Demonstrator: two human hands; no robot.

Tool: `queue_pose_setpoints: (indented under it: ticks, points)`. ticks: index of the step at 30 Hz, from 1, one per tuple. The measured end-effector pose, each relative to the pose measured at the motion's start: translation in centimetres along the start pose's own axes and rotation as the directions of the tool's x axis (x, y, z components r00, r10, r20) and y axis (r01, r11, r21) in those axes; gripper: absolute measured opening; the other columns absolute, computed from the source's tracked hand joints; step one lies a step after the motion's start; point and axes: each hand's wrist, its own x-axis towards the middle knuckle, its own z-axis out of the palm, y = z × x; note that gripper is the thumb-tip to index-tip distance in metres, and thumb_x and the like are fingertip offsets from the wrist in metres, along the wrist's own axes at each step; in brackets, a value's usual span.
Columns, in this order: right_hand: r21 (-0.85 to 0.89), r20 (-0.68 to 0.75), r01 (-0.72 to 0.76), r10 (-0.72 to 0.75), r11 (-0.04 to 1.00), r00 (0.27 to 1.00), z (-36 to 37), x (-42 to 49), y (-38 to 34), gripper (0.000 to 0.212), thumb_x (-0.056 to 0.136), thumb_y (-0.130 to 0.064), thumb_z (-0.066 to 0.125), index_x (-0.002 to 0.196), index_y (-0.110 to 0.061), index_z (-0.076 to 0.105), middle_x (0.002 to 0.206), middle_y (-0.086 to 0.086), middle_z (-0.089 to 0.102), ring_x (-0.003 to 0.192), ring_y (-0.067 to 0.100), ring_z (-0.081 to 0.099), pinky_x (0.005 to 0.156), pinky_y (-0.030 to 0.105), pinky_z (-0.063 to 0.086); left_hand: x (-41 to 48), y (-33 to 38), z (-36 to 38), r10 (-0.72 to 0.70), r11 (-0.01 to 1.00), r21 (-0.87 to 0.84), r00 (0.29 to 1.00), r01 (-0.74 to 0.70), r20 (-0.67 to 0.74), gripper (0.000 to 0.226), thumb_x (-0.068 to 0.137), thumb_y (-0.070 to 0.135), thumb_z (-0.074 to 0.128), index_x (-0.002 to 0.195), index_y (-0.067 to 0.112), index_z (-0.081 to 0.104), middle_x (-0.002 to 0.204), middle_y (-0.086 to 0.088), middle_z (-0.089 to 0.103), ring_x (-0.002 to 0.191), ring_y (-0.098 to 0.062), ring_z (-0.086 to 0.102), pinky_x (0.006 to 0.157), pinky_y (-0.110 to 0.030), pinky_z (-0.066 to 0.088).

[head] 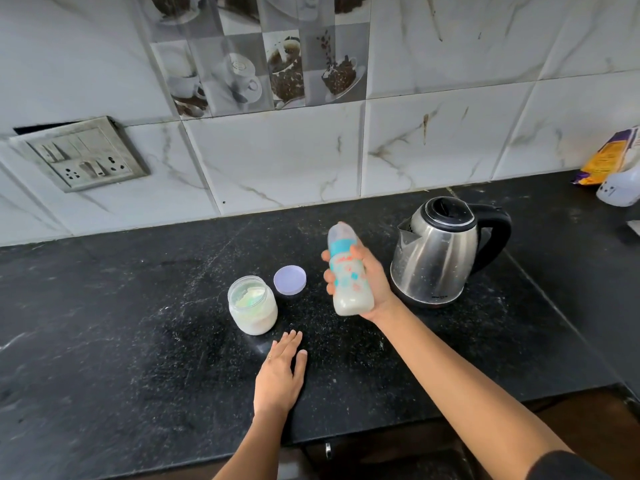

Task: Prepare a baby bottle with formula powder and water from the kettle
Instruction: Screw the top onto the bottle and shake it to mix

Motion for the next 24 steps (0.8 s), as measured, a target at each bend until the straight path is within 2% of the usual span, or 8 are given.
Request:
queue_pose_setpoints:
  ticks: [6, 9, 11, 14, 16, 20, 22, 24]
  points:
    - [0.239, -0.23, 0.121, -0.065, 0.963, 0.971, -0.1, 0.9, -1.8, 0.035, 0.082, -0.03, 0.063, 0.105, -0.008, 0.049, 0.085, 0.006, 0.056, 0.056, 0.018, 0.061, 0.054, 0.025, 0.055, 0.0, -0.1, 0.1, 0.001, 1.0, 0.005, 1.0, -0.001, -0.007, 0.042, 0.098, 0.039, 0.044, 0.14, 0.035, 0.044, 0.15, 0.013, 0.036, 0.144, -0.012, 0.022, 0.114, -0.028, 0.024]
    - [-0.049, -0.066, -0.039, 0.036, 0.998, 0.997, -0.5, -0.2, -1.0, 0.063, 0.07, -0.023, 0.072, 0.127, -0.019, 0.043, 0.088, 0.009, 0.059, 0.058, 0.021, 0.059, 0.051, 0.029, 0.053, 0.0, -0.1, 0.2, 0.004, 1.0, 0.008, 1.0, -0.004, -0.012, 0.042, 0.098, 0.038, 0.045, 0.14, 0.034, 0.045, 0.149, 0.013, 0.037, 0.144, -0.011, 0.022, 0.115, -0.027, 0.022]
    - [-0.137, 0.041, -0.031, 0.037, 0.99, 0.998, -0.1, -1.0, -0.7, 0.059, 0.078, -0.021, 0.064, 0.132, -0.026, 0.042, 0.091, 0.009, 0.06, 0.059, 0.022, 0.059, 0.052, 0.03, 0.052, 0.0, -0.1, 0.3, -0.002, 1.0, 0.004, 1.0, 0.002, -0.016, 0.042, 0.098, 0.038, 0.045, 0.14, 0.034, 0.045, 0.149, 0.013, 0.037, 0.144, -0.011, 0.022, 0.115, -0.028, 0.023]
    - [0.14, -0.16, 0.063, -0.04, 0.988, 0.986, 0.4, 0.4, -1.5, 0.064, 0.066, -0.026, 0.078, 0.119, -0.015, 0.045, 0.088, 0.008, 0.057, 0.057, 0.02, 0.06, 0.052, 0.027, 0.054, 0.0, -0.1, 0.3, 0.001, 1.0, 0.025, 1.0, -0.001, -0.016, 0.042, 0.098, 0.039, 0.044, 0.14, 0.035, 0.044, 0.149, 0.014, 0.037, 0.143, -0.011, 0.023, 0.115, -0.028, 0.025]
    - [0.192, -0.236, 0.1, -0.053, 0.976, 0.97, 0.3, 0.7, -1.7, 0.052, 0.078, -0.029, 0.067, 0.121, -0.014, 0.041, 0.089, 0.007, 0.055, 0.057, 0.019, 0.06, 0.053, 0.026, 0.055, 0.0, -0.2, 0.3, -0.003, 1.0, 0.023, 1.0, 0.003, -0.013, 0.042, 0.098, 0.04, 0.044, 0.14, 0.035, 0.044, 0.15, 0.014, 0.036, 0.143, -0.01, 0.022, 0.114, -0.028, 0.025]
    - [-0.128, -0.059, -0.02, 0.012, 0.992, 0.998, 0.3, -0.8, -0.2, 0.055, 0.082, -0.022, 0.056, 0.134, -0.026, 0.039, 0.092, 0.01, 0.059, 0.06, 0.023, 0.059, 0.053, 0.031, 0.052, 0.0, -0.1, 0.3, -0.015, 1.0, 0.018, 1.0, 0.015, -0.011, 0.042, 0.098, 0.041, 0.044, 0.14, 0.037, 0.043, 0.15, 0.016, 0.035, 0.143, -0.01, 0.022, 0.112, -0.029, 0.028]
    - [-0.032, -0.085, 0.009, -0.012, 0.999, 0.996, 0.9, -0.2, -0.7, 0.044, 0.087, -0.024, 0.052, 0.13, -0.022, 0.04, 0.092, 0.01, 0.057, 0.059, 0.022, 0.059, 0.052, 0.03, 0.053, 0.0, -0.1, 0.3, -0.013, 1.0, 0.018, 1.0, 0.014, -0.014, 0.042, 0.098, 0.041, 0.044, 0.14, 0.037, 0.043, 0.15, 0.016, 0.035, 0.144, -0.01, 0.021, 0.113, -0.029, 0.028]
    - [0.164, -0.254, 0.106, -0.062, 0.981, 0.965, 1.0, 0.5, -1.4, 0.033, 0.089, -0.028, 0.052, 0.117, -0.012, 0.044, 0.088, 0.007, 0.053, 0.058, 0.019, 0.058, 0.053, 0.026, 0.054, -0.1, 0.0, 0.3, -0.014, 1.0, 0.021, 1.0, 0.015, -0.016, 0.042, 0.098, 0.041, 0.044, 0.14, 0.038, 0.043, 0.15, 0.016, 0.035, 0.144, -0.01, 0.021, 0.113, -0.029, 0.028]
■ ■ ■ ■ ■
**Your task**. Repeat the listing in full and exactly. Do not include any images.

**Expected answer**.
Demonstrator: two human hands; no robot.

Tool: `queue_pose_setpoints: (indented under it: ticks, points)`. ticks: index of the step at 30 Hz, from 1, one per tuple. The measured end-effector pose, each relative to the pose measured at the motion's start: translation in centimetres along the start pose's own axes and rotation as the directions of the tool's x axis (x, y, z components r00, r10, r20) and y axis (r01, r11, r21) in those axes; gripper: absolute measured opening; the other columns absolute, computed from the source's tracked hand joints; step one lies a step after the motion's start; point and axes: each hand's wrist, its own x-axis towards the middle knuckle, its own z-axis out of the palm, y = z × x; note that gripper is the thumb-tip to index-tip distance in metres, and thumb_x and the like are fingertip offsets from the wrist in metres, along the wrist's own axes at each step; in brackets, a value's usual span.
Columns, in this order: right_hand: r21 (-0.85 to 0.89), r20 (-0.68 to 0.75), r01 (-0.72 to 0.76), r10 (-0.72 to 0.75), r11 (-0.04 to 1.00), r00 (0.27 to 1.00), z (-36 to 37), x (-42 to 49), y (-38 to 34), gripper (0.000 to 0.212), thumb_x (-0.056 to 0.136), thumb_y (-0.130 to 0.064), thumb_z (-0.066 to 0.125), index_x (-0.002 to 0.196), index_y (-0.110 to 0.061), index_z (-0.076 to 0.105), middle_x (0.002 to 0.206), middle_y (-0.086 to 0.086), middle_z (-0.089 to 0.102), ring_x (-0.003 to 0.192), ring_y (-0.067 to 0.100), ring_z (-0.081 to 0.099), pinky_x (0.005 to 0.156), pinky_y (-0.030 to 0.105), pinky_z (-0.063 to 0.086); left_hand: x (-41 to 48), y (-33 to 38), z (-36 to 38), r10 (-0.72 to 0.70), r11 (-0.01 to 1.00), r21 (-0.87 to 0.84), r00 (0.29 to 1.00), r01 (-0.74 to 0.70), r20 (-0.67 to 0.74), gripper (0.000 to 0.226), thumb_x (-0.068 to 0.137), thumb_y (-0.070 to 0.135), thumb_z (-0.074 to 0.128), index_x (-0.002 to 0.195), index_y (-0.067 to 0.112), index_z (-0.081 to 0.104), middle_x (-0.002 to 0.204), middle_y (-0.086 to 0.088), middle_z (-0.089 to 0.103), ring_x (-0.002 to 0.191), ring_y (-0.098 to 0.062), ring_z (-0.086 to 0.102), pinky_x (0.006 to 0.157), pinky_y (-0.110 to 0.030), pinky_z (-0.066 to 0.088).

[head] 

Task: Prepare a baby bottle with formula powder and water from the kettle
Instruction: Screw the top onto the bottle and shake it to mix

Motion for the next 24 steps (0.8 s), as measured, a target at each bend until the straight path is within 2% of the usual span, or 8 are given.
Request:
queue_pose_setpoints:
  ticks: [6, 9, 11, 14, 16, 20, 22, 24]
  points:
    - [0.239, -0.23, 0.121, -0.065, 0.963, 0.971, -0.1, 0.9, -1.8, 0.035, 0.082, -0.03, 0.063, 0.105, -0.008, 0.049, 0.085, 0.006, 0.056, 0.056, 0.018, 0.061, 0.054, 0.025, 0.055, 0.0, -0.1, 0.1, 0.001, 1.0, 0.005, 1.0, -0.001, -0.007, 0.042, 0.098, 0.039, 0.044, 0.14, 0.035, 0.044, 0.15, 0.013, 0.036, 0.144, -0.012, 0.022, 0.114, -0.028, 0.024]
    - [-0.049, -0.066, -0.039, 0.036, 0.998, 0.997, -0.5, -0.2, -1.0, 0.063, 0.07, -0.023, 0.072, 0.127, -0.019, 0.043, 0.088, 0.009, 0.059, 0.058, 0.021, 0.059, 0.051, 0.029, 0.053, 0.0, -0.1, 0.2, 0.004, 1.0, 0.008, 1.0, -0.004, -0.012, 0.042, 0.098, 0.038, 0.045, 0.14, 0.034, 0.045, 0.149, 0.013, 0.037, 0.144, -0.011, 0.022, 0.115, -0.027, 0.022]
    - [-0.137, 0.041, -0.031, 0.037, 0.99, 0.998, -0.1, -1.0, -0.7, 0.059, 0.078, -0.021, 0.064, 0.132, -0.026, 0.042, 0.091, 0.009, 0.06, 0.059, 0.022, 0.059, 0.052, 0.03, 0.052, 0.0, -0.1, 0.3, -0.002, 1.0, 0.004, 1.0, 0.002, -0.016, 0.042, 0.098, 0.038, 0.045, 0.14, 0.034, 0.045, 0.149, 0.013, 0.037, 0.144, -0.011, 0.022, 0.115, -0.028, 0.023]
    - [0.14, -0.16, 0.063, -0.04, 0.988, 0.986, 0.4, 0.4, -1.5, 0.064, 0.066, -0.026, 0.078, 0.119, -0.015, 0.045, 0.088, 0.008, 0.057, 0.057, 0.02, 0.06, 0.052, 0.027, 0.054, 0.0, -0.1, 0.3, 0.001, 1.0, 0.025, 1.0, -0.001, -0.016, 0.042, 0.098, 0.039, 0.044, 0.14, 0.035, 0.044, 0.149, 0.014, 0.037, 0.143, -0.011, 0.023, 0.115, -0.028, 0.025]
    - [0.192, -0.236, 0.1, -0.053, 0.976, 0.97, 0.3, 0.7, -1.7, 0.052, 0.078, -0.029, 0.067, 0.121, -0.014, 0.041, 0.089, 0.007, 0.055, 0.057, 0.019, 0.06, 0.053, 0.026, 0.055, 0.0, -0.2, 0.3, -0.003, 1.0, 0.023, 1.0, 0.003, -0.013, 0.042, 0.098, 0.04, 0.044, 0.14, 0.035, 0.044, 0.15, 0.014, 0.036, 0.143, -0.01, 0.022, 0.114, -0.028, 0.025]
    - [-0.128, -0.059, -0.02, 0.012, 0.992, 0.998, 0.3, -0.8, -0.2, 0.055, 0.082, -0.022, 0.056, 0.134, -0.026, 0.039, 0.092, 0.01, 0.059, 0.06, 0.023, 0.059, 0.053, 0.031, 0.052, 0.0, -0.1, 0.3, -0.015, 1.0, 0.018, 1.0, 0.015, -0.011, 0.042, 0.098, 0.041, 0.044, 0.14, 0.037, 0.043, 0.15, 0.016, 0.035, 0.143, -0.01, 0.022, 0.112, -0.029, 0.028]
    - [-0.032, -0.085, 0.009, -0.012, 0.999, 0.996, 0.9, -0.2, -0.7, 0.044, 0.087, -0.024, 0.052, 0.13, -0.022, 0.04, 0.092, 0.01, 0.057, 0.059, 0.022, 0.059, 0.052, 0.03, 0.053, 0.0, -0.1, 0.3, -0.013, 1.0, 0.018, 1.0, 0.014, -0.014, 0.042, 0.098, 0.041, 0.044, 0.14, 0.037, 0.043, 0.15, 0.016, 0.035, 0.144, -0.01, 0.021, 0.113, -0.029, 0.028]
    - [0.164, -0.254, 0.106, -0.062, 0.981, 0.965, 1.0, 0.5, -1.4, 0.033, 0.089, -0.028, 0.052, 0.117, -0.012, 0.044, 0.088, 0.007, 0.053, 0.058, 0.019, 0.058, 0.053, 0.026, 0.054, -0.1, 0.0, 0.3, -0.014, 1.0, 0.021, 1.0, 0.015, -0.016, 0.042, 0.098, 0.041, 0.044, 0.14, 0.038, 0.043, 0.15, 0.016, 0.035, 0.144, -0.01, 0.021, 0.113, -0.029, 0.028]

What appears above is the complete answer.